TASK PROMPT:
Start with the first line of the data and end with the line that holds "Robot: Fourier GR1"; write out each one exactly.

****

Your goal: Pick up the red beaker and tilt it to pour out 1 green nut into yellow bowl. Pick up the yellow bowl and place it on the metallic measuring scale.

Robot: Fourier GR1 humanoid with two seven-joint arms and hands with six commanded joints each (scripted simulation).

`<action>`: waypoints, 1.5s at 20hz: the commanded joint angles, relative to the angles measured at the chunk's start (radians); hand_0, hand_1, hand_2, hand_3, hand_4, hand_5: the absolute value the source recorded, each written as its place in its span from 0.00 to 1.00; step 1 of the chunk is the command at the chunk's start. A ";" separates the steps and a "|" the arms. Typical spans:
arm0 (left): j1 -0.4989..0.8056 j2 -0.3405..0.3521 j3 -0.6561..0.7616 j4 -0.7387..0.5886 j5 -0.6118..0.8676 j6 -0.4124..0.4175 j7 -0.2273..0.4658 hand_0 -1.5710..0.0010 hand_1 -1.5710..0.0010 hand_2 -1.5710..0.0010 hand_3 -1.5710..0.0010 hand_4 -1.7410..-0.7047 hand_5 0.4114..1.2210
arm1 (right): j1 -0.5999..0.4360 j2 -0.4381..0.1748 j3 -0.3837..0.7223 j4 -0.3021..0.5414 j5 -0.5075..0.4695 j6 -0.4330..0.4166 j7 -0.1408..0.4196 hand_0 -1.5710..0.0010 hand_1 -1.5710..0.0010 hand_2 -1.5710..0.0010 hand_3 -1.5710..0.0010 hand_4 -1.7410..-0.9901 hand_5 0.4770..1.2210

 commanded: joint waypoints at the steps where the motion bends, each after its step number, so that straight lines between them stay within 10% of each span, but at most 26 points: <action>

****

RESPONSE:
Your goal: Pick up the red beaker and tilt it to pour out 1 green nut into yellow bowl. Pick up the yellow bowl and place it on the metallic measuring scale.

Robot: Fourier GR1 humanoid with two seven-joint arms and hands with six commanded joints each (scripted simulation).

This exercise has been fully answered.